The creative for both races comes from BBDO Canada; the day-to-day work is handled by BBDO’s promotional arm, Generator Ideaworks. The race requires tons of material — posters, maps, programs, brochures, sponsorship and media kits, bus kings, billboards, print ads. This year, there was a five-week, four-station radio campaign and an eight-week television campaign.
“We had three things to say this year,” says Jan Fricker, the Indy account director at Generator. “First, that the race was actually on. Secondly, that the new track was better. Finally, that people should buy tickets. We used the lines ‘The World’s Fastest Long Week-End Just Got Faster’ and ‘Think Fast’, and we ran lots of promotions, from little win-tickets things to a car give-away.”
But what about the beer?
Generator president Brad Vettese says that the Indy’s real purpose is to leverage beer sales. “Molson’s interest is to put on a world-class event while reaching into the community in such a way that people will think positively of Molson and drink its products.

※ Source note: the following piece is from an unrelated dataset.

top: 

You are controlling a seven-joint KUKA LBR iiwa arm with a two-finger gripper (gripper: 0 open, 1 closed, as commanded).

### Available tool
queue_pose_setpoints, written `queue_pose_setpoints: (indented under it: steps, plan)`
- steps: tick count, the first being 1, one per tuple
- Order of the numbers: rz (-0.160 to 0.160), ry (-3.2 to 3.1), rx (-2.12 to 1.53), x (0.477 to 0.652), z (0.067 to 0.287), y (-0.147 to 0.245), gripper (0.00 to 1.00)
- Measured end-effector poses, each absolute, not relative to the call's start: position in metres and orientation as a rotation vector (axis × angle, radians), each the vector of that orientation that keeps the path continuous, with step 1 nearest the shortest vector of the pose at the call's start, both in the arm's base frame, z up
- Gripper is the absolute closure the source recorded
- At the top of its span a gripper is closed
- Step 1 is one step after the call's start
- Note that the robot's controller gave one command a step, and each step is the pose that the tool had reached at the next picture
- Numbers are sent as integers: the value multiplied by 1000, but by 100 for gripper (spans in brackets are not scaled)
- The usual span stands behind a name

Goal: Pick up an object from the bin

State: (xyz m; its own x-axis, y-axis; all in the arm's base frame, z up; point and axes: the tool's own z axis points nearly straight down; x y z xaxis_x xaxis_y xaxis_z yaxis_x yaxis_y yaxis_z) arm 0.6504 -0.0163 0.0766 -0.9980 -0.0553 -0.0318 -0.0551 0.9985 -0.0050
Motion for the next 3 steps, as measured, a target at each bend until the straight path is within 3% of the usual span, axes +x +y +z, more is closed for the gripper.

That’s the overall rationale for having a race in your set of marketing tools. But Molson wants to do things on an image-building, community-minded level as opposed to just a public relations level.”
And it wants to sell beer. So for the fifth year, Generator and Molson produced 180,000 special cases of Molson Canadian — 18 cans packaged in a racing-oriented carton. Inside, there was a pass to the Friday race, and the pass held a number through which holders registered for the chance to be one of 150 guests at a VIP barbecue on race day — on the Thunderdeck, an area at the end of the straightaway.
“This promotion gives the beer-selling side and the Indy side a place to meet,” says Vettese. “It rewards loyal drinkers for staying with the brand and gets other people to switch to Molson.”
Molson markets 17 brands in BC, and Molson Canadian has been here since 1959. Since the inception of the race, however, the trademark has increased by 70%. But Scott Ellis, VP Corporate Affairs for Molson, says that the race is only part of the big picture.
“Indy is a world-class event that happens at the height of the beer-drinking season, and a lot of time and effort goes into building the brand while building the race. All along, you’re obviously trying to make the linkage with consumers. But you can’t do that with one event. You have to do it every day — with professional sports and local baseball clubs and recreational hockey leagues. It’s those things combined with big events that make the difference. But Indy happened because our consumers told us that high-profile sports events were of high importance to them. Our job is to give consumers what they want.”